◆ What is being asked: Return the material below exactly, but only from the line with "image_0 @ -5" through the line with "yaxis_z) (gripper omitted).", and without its pictures.

======== Material provided

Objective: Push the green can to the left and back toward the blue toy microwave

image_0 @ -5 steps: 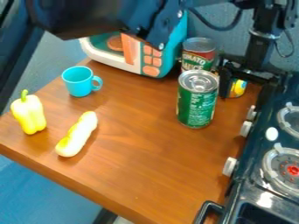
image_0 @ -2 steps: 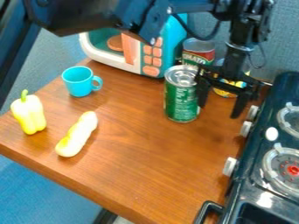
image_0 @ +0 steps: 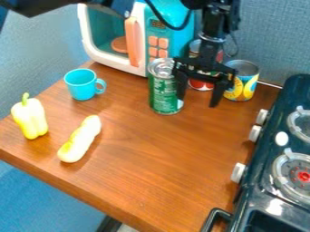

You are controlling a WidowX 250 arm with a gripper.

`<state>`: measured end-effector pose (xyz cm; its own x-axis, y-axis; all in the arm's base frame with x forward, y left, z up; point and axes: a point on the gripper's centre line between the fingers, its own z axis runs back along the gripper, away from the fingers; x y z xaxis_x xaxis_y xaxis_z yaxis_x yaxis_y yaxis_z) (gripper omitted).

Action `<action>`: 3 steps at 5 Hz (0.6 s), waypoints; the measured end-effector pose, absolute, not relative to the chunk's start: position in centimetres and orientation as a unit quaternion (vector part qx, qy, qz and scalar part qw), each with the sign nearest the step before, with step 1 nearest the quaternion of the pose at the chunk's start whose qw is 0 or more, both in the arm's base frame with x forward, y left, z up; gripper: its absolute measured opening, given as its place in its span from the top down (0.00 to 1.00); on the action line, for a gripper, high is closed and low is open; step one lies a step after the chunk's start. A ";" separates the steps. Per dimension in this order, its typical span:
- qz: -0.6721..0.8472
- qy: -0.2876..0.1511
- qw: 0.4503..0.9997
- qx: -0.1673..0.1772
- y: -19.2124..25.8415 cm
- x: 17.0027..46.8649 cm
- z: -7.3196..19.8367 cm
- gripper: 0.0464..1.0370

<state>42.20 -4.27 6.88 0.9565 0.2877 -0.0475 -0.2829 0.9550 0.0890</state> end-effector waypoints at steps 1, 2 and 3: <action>0.159 0.023 0.986 0.037 -3.0 42.6 6.9 0.04; 0.164 0.020 0.986 0.037 -2.8 42.7 6.9 0.04; 0.172 0.008 0.984 0.033 -2.4 42.4 8.1 0.04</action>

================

◆ Response to this task:
image_0 @ -5 steps: 
image_0 @ -2 steps: 
image_0 @ +0 steps: 

You are controlling a WidowX 250 arm with a gripper.

`<state>`: measured end-effector pose (xyz cm; its own x-axis, y-axis; all in the arm's base frame with x forward, y left, z up; point and axes: a point on the gripper's centre line between the fingers, its own z axis runs back along the gripper, away from the fingers; x y z xaxis_x xaxis_y xaxis_z yaxis_x yaxis_y yaxis_z) (gripper omitted).

The answer given is complete.